问题
I have a huge binary Tree (each Node has a Pass and Fail Node) and I want to traverse this Tree in order to get all possible Paths using DFS. Since the tree is huge, the time taken to DFS using a single thread is taking very long time. So in order to solve this problem, I am now considering doing parallel DFS. The basic idea is below.
- Start with a single thread and do a normal DFS, as this hits a node, spawn a new thread that start with the fail node as the start node and pass to that call the Node travelled so far
- The initial thread continues in the path of the pass
- At the end every thread will return a list of node that it has travelled; as such I would have traversed the whole Tree with multiple Thread. Since the so called Parent Thread passes information of the node it has travelled to the child Thread, each thread is so called Self-Sufficient
In order to implement this, I am thinking of doing this
- Use newCachedThreadPool.
- In the Main, I will create the Pool, and initiate a initial call to the Callable DFS Class. The constructor of the DFS class will also take the ExecutorService so that the newly spawned Thread can also spawn new Thread using the rule as discussed above
Code Implementation of DFS
public class DFS implements Callable<List<List<TestNode>>> {
private Node node = null;
private List<TestNode> testNodeList = new ArrayList<TestNode>();
private List<List<TestNode>> returnNodeList = new ArrayList<List<TestNode>>();
private ExecutorService service = null;
public DFS(ExecutorService service, Node node, List<TestNode> initList) {
this.node = node;
this.service = service;
if (initList != null && initList.size() > 0) {
testNodeList.addAll(initList);
}
}
public List<List<TestNode>> call() throws Exception {
performDFS(this.node);
returnNodeList.add(testNodeList);
return returnNodeList;
}
private void performDFS(Node node) {
TestNode testNode = new TestNode();
testNode.setName(node.getName());
Thread t = Thread.currentThread();
testNode.setThreadName(t.getName());
testNodeList.add(testNode);
if (node.getPass() != null) {
performDFS(node.getPass());
}
if (node.getFail() != null) {
Callable<List<List<TestNode>>> task = new DFS(service, node.getFail(),
this.testNodeList);
Future<List<List<TestNode>>> returnList = service.submit(task);
try {
returnNodeList.addAll(returnList.get());
}
catch (InterruptedException e) {
}
catch (ExecutionException e) {
}
}
}
}
Main Class
public static void main(String[] args) {
Main main = new Main();
Node root = main.createTree();
ExecutorService service = Executors.newCachedThreadPool();
Callable<List<List<TestNode>>> task = new DFS(service, root, null);
Future<List<List<TestNode>>> returnList = null;
try {
returnList = service.submit(task);
}
catch (Exception e) {
}
try {
main.displayTestNode(returnList.get());
service.shutdown();
}
catch (InterruptedException e) {
}
catch (ExecutionException e) {
}
}
Questions
- Does this make sense?

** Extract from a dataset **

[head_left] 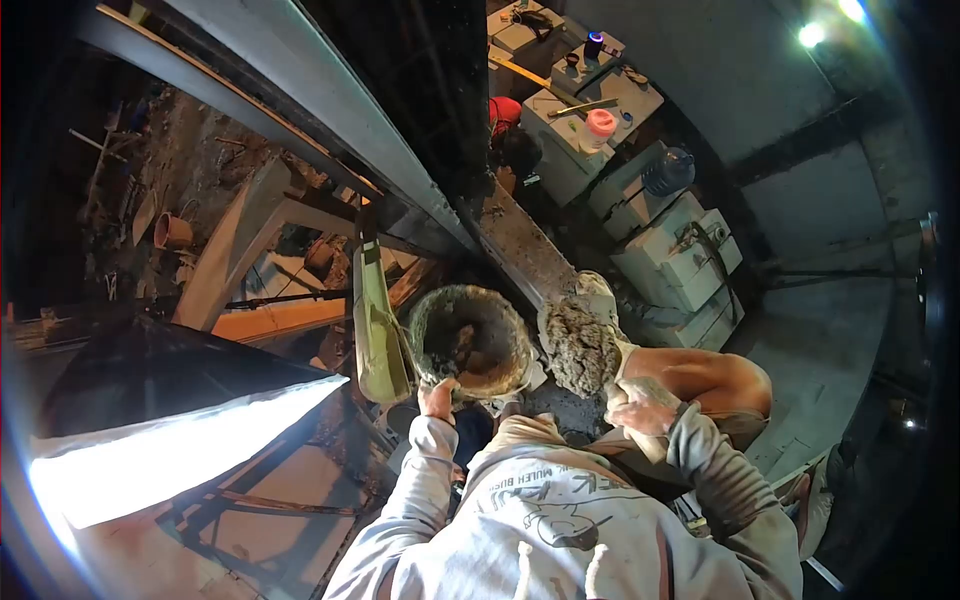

Is this even possible?
- There is problem with the implementation, as I can see the same Thread again and again
回答1:
Yes, it is possible to write a parallel DFS. It might also be possible using thread pools, but a fork/join-style algorithm would I think be more "natural". The fork operation would traverse all children of a node in parallel, while the join operation would simply concatenate the lists of paths returned.
回答2:
Well, I think the biggest problem with this is that multithreading won't help you, since you never execute anything in parallel. You spawn one thread, then immediately wait, so only one thread can be computing anything at one moment.
Another question to ask would be why (and if) you want the list of all paths at all. In a tree, paths from the root are uniquely identified by their endpoint (and can be reconstructed from there by following the "up" links). Moreover, the list of all paths has bigger memory complexity (in a full balanced binary tree with N nodes, the memory complexity of the tree is O(N), whereas the memory complexity of the list of all paths would be O(N*log(N)), which would be the time complexity of its creation, too). Even if the "up" links are not provided in a tree, you can just reconstruct them (maybe as an IdentitiyHashMap<Node, Node>) in O(N) time, which will take you less time (and memory!) than constructing the list of all paths. I really don't think you should begin processing large trees by converting them to a wasteful representation.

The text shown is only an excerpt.